Hi Folks,

i got a Setup running with the following Specs

4 VM Hosts - CentOS 6.4 - latest Ovirt 3.2 from dreyou

vdsm-xmlrpc-4.10.3-0.36.23.el6.noarch

vdsm-cli-4.10.3-0.36.23.el6.noarch

vdsm-python-4.10.3-0.36.23.el6.x86_64

vdsm-4.10.3-0.36.23.el6.x86_64

qemu-kvm-rhev-tools-0.12.1.2-2.355.el6.5.x86_64

qemu-kvm-rhev-0.12.1.2-2.355.el6.5.x86_64

qemu-img-rhev-0.12.1.2-2.355.el6.5.x86_64

gpxe-roms-qemu-0.9.7-6.9.el6.noarch

Management Node is also running latest 3.2 from dreyou

ovirt-engine-cli-3.2.0.10-1.el6.noarch

ovirt-engine-jbossas711-1-0.x86_64

ovirt-engine-tools-3.2.1-1.41.el6.noarch

ovirt-engine-backend-3.2.1-1.41.el6.noarch

ovirt-engine-sdk-3.2.0.9-1.el6.noarch

ovirt-engine-userportal-3.2.1-1.41.el6.noarch

ovirt-engine-setup-3.2.1-1.41.el6.noarch

ovirt-engine-webadmin-portal-3.2.1-1.41.el6.noarch

ovirt-engine-dbscripts-3.2.1-1.41.el6.noarch

ovirt-engine-3.2.1-1.41.el6.noarch

ovirt-engine-genericapi-3.2.1-1.41.el6.noarch

ovirt-engine-restapi-3.2.1-1.41.el6.noarch

VM are running from a Freebsd 9.1 NFS Server, which works absolutly flawless until i need to reload the /etc/exports File on the NFS Server. For this, the NFS Server itself doesnt need to be restarted, just the mountd Daemon is "Hup´ed".

But after sending a HUP to the mountd, Ovirt immidiatly thinks that there was a problem with the storage backend and suspends random some VM. Luckily this VM can be resumed instant without further issues.

The VM Hosts dont show any NFS related errors, so i expect the vdsm or engine to check the nfs server continous.
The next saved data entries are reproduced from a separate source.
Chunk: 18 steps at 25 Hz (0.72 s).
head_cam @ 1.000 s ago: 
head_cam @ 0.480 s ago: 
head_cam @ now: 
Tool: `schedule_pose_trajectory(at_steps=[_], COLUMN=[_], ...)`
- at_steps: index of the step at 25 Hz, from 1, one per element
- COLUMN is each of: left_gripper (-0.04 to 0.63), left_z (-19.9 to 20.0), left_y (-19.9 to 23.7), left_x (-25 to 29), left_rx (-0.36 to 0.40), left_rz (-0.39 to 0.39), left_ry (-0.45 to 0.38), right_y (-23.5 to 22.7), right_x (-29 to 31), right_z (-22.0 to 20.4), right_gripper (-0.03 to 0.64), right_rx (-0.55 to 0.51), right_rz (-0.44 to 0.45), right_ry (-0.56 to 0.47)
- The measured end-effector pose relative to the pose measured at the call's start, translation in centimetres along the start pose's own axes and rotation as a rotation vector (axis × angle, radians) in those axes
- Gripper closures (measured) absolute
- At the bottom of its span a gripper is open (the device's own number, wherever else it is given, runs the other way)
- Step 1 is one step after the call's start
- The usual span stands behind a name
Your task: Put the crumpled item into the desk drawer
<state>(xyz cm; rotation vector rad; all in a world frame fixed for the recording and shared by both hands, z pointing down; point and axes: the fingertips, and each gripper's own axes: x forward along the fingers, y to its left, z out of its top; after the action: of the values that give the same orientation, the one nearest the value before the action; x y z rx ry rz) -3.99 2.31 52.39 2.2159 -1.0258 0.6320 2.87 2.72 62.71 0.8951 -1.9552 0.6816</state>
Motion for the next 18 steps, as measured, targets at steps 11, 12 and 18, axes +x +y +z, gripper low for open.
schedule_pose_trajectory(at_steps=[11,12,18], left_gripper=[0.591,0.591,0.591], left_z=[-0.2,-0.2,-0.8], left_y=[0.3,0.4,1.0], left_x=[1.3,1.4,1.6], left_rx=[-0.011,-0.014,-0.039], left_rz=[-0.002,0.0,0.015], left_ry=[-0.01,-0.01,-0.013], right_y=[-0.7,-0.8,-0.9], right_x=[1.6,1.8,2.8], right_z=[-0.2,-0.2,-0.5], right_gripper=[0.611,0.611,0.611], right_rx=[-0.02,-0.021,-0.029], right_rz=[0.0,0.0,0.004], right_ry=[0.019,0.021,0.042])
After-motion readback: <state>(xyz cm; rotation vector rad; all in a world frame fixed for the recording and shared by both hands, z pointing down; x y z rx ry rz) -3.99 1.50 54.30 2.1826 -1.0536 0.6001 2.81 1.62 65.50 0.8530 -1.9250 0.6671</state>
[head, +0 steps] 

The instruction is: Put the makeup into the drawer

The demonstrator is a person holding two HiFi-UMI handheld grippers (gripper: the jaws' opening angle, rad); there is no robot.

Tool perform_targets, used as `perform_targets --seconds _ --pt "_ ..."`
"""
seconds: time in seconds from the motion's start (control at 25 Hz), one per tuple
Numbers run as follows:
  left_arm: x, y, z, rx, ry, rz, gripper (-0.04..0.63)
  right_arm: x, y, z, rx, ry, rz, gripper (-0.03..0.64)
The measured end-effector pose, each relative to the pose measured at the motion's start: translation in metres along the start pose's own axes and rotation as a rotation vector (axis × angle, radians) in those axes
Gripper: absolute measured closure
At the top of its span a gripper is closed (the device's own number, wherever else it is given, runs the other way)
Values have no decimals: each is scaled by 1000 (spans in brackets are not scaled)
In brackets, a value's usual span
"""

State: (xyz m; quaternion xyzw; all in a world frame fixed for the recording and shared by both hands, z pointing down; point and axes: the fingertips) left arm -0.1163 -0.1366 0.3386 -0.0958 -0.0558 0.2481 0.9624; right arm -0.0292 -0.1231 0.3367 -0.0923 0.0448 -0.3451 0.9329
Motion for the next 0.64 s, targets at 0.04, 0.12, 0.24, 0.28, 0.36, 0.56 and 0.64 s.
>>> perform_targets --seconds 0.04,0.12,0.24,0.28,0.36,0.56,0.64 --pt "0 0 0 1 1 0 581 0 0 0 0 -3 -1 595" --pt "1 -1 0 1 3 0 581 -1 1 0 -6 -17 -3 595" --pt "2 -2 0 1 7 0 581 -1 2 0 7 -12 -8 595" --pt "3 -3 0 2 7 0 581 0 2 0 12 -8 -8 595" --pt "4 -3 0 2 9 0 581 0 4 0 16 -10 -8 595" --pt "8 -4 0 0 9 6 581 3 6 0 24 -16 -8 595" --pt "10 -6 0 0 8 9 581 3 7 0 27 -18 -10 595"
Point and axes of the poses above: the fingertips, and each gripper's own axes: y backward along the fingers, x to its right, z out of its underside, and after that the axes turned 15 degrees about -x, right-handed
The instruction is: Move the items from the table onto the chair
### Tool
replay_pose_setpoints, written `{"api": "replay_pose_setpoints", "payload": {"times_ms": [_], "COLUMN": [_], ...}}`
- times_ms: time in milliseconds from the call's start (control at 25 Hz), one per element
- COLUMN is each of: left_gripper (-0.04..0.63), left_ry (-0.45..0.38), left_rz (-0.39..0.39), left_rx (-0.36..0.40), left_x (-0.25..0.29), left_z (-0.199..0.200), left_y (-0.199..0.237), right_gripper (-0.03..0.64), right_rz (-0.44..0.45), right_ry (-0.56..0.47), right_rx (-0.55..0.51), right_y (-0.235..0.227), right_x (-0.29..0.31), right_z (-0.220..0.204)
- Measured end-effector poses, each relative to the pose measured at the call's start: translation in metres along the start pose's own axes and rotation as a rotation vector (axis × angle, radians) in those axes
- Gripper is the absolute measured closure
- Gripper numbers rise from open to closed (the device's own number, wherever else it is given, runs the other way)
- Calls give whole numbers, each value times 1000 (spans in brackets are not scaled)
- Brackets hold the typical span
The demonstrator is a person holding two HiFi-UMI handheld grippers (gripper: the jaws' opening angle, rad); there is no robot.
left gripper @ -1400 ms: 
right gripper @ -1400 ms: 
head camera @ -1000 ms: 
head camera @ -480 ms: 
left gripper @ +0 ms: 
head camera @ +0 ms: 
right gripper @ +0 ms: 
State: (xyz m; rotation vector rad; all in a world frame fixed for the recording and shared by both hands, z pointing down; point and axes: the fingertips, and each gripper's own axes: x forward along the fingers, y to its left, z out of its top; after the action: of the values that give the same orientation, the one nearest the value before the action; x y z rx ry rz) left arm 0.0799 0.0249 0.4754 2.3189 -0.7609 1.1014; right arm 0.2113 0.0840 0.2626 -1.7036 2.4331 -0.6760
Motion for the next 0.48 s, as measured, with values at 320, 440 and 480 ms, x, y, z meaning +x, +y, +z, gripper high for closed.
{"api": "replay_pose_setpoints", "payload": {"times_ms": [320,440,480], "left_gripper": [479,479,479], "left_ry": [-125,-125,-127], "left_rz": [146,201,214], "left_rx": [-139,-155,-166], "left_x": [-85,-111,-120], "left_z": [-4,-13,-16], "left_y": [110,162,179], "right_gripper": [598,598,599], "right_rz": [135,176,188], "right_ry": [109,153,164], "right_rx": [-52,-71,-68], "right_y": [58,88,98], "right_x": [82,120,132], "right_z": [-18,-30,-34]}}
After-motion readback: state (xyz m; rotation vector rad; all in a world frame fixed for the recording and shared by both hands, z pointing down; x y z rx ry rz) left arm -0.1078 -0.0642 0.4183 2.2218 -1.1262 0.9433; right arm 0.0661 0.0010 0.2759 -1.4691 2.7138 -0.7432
The only thing i can find in the vdsm.log of a related host is

-- snip --

Thread-539::DEBUG::2013-07-24 22:29:46,935::resourceManager::830::ResourceManager.Owner::(releaseAll) Owner.releaseAll requests {} resources {}

Thread-539::DEBUG::2013-07-24 22:29:46,935::resourceManager::864::ResourceManager.Owner::(cancelAll) Owner.cancelAll requests {}

Thread-539::DEBUG::2013-07-24 22:29:46,935::task::957::TaskManager.Task::(_decref) Task=`9332cd24-d899-4226-b0a2-93544ee737b4`::ref 0 aborting False

libvirtEventLoop::INFO::2013-07-24 22:29:55,142::libvirtvm::2509::vm.Vm::(_onAbnormalStop) vmId=`244f6c8d-bc2b-4669-8f6d-bd957222b946`::abnormal vm stop device virtio-disk0 error e

other

libvirtEventLoop::DEBUG::2013-07-24 22:29:55,143::libvirtvm::3079::vm.Vm::(_onLibvirtLifecycleEvent) vmId=`244f6c8d-bc2b-4669-8f6d-bd957222b946`::event Suspended detail 2 opaque No

libvirtEventLoop::INFO::2013-07-24 22:29:55,143::libvirtvm::2509::vm.Vm::(_onAbnormalStop) vmId=`244f6c8d-bc2b-4669-8f6d-bd957222b946`::abnormal vm stop device virtio-disk0 error e

other

-- snip --

i am a little bit at a dead end currently, since reloading a nfs servers export table isnt a unusual task and everything is working like expected. just ovirt seems way to picky.

is there any possibility to make this check a little bit more tolerant?

i try setting "sd_health_check_delay = 30" in vdsm.conf, but this didnt change anything.

anyone got an idea how i can get rid of this annoying problem?

Cheers,

Juergen

Sent from the Delta quadrant using Borg technology!